◆ WORK REQUEST ◆
Transcribe the data exactly, pictures excluded.
____
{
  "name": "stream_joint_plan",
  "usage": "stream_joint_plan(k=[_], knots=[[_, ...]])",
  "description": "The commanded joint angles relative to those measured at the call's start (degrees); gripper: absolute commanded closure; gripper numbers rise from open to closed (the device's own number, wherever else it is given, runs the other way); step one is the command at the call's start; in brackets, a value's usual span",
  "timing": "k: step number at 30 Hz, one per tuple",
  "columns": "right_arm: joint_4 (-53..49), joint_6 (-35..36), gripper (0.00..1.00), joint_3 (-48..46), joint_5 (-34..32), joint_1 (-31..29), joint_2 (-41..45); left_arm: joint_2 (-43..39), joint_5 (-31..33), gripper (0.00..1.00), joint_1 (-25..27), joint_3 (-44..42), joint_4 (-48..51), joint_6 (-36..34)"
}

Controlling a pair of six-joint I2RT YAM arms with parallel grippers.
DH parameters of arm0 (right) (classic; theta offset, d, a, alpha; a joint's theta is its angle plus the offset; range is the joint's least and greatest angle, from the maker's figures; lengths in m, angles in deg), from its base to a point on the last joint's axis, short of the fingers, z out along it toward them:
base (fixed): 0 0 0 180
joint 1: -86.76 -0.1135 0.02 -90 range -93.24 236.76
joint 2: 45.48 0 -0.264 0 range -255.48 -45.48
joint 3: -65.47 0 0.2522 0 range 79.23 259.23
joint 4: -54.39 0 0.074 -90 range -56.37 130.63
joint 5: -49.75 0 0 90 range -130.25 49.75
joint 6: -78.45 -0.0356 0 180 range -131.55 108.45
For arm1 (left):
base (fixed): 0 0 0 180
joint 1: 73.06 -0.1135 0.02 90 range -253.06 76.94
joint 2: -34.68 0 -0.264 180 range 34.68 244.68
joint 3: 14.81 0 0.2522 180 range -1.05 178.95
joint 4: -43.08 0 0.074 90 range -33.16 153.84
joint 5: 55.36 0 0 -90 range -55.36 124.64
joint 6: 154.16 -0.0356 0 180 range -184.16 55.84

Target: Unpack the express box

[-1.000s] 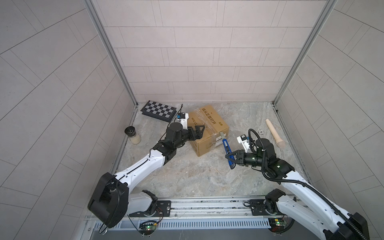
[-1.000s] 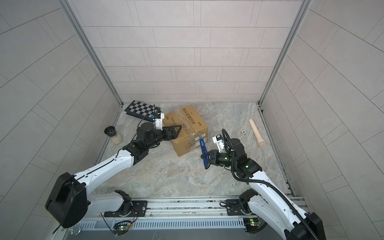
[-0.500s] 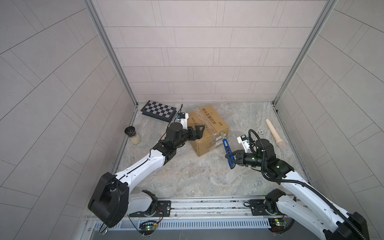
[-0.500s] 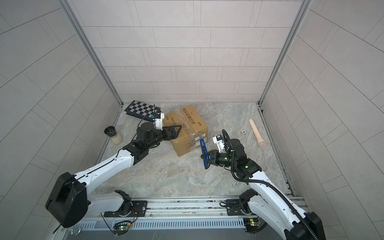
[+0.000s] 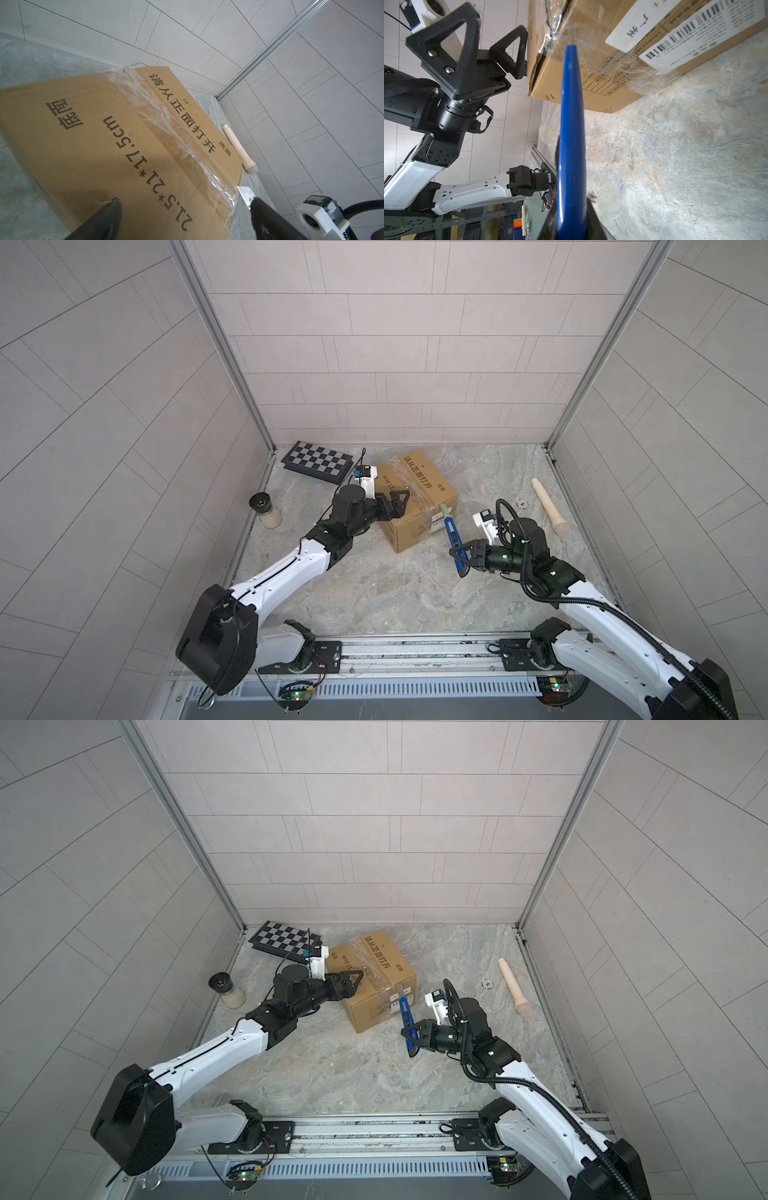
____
◆ EXPECTED ANSWER ◆
{
  "name": "stream_joint_plan",
  "usage": "stream_joint_plan(k=[_], knots=[[_, ...]])",
  "description": "The commanded joint angles relative to those measured at the call's start (degrees); gripper: absolute commanded closure; gripper numbers rise from open to closed (the device's own number, wherever else it is given, runs the other way); step one is the command at the call's start; in brackets, a value's usual span",
  "timing": "k: step number at 30 Hz, one per tuple",
  "columns": "right_arm: joint_4 (-53..49), joint_6 (-35..36), gripper (0.00..1.00), joint_3 (-48..46), joint_5 (-34..32), joint_1 (-31..29), joint_2 (-41..45); left_arm: joint_2 (-43..39), joint_5 (-31..33), gripper (0.00..1.00), joint_1 (-25..27), joint_3 (-44..42), joint_4 (-48..51), joint_6 (-36..34)"
}

Controlling a pair of six-joint I2RT YAM arms with parallel grippers.
DH parameters of arm0 (right) (classic; theta offset, d, a, alpha; a joint's theta is its angle plus the offset; range is the joint's least and greatest angle, from the maker's figures; lengths in m, angles in deg), from its base to a point on the last joint's axis, short of the fingers, z out along it toward them:
base (fixed): 0 0 0 180
joint 1: -86.76 -0.1135 0.02 -90 range -93.24 236.76
joint 2: 45.48 0 -0.264 0 range -255.48 -45.48
joint 3: -65.47 0 0.2522 0 range 79.23 259.23
joint 4: -54.39 0 0.074 -90 range -56.37 130.63
joint 5: -49.75 0 0 90 range -130.25 49.75
joint 6: -78.45 -0.0356 0 180 range -131.55 108.45
For arm1 (left):
base (fixed): 0 0 0 180
joint 1: 73.06 -0.1135 0.02 90 range -253.06 76.94
joint 2: -34.68 0 -0.264 180 range 34.68 244.68
joint 3: 14.81 0 0.2522 180 range -1.05 178.95
joint 4: -43.08 0 0.074 90 range -33.16 153.84
joint 5: 55.36 0 0 -90 range -55.36 124.64
joint 6: 154.16 -0.0356 0 180 range -184.16 55.84

Target: Unpack the express box

[-1.000s] 
[-1.000s] 
[-0.500s] 
[-0.500s] 
[+0.000s] 

No more output is expected for this exercise.